Department of Military and Emergency Medicine, Uniformed Services University of the Health Sciences, Bethesda, MD 20814, USA.
Metabolism. 2010 Feb;59(2):299-304. doi: 10.1016/j.metabol.2009.07.027. Epub 2009 Sep 30.

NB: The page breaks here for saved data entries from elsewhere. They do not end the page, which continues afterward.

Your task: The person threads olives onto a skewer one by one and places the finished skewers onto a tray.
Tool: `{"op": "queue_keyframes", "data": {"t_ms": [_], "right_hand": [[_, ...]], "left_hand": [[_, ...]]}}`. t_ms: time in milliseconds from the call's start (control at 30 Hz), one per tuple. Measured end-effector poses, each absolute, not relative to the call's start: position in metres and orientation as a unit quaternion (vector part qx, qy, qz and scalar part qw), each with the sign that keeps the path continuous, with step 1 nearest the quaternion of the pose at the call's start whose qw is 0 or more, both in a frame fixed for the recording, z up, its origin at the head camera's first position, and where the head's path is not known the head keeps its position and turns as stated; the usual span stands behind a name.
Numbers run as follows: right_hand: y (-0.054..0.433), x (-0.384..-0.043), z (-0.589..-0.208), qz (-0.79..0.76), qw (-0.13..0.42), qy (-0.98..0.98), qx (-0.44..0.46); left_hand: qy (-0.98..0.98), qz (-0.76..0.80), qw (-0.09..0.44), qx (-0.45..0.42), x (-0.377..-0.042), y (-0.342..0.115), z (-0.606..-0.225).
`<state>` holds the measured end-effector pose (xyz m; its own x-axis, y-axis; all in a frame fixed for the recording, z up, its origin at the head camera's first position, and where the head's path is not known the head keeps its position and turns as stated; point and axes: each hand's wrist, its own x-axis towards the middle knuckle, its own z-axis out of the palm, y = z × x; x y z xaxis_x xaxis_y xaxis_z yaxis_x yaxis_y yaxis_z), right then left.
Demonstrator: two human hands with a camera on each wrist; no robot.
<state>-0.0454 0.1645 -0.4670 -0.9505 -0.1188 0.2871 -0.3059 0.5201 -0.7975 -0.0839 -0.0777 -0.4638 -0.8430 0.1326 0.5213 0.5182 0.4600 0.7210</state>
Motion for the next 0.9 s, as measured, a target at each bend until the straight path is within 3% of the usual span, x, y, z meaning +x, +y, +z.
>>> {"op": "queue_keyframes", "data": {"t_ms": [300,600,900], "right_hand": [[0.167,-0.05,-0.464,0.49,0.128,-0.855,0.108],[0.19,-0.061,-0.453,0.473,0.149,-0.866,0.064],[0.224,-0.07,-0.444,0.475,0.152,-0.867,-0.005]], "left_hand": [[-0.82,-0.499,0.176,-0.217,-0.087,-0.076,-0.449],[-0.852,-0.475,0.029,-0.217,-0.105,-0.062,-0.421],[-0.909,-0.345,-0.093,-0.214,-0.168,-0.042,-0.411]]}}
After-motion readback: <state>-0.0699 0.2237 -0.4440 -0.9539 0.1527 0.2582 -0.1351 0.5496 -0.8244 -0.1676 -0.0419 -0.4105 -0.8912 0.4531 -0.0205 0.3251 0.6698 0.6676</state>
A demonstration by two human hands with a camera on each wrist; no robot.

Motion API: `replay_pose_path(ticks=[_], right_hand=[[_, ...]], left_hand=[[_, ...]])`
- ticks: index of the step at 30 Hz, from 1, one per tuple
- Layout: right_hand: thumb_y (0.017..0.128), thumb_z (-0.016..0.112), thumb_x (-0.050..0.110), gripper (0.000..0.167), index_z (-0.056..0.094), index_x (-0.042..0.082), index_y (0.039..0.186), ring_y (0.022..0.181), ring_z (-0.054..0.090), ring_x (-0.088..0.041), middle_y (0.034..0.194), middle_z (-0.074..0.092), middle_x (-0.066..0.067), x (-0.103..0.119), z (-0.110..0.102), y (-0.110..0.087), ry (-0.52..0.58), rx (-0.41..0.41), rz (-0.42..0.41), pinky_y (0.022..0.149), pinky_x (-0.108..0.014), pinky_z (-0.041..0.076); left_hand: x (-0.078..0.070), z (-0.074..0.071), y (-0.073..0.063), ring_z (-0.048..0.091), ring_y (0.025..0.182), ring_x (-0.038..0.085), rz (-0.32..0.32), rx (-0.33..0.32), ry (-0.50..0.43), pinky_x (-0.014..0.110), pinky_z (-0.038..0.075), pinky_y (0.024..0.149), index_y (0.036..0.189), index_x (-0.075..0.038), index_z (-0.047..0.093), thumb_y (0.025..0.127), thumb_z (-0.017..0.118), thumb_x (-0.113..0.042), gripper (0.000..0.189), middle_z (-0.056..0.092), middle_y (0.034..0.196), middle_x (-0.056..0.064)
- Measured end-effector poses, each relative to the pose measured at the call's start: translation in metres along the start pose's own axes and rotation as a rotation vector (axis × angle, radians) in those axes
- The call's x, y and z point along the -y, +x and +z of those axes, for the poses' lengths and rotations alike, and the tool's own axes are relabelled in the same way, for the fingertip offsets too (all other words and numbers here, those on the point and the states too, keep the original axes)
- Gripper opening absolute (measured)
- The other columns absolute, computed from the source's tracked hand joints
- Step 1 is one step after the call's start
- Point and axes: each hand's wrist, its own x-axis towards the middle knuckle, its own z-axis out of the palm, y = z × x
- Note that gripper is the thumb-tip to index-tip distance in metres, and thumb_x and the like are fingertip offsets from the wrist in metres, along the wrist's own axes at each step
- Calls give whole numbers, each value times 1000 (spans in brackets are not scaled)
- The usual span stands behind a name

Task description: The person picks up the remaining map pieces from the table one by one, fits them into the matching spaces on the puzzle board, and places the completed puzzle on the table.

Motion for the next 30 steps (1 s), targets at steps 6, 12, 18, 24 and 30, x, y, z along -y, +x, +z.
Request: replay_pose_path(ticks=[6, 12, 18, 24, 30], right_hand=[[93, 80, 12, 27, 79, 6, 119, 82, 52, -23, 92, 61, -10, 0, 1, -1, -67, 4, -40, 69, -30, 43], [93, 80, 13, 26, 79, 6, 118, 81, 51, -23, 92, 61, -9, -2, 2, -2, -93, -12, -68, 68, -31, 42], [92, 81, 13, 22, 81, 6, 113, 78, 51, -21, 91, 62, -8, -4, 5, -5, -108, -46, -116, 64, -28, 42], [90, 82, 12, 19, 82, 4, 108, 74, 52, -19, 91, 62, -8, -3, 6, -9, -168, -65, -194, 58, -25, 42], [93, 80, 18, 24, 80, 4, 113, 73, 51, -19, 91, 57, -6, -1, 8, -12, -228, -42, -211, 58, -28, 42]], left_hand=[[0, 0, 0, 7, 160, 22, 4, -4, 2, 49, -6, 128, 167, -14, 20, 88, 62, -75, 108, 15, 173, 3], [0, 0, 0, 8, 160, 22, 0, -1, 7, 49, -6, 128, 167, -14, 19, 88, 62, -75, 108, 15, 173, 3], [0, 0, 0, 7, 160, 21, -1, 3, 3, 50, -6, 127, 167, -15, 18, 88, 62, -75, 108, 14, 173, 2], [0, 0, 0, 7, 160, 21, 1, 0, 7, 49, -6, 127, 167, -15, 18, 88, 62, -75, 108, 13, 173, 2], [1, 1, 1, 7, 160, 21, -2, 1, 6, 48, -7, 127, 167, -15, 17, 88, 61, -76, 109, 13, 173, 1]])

The aims of the present study were to examine whether triglycerides (TG) and the triglyceride to high-density lipoprotein cholesterol ratio (TG/HDL-C) could predict insulin resistance in healthy African Americans and whites. This cross-sectional study included 99 African American and 50 white men and women between 18 and 45 years of age with body mass indexes between 18.5 and 38.0 kg/m(2). Anthropometric measures were obtained; and overnight fasting blood was collected for TG, HDL-C, glucose, and insulin. Insulin resistance was defined by fasting insulin concentration of at least 13.13 microU/mL and homeostasis model assessment of insulin resistance (HOMA-IR) of at least 2.5. Receiver operating characteristic curves were used to analyze the data. African Americans and whites had comparable demographic and anthropometric measures. Fasting insulin was higher in African Americans (12.4 +/- 7.8 microU/mL) than whites (10.2 +/- 7.5 microU/mL), but HOMA-IR did not differ significantly (African Americans, 2.9 +/- 2.0; whites, 2.4 +/- 1.9). Triglycerides and TG/HDL-C were significantly lower in African Americans (TG, 68.2 +/- 43.3 mg/dL; TG/HDL-C, 1.8 +/- 2.1) compared with whites (TG, 105.4 +/- 55.2 mg/dL; TG/HDL-C, 2.8 +/- 1.8). Area under the receiver operating characteristic curves revealed that both TG and TG/HDL-C were acceptable markers of insulin resistance, as defined by fasting insulin concentration, in whites, 0.770 and 0.765, respectively, but poor predictors in African Americans, 0.633 and 0.651, respectively. Similarly, TG and TG/HDL-C were acceptable in predicting insulin resistance, as measured by HOMA-IR, in whites, 0.763 and 0.770, respectively, but poor in predicting HOMA-IR in African Americans, with areas of 0.625 and 0.639, respectively. In conclusion, the relationship between TG and TG/HDL-C with insulin resistance differs by ethnicity; and using TG and TG/HDL-C to predict insulin resistance in African Americans would not be appropriate.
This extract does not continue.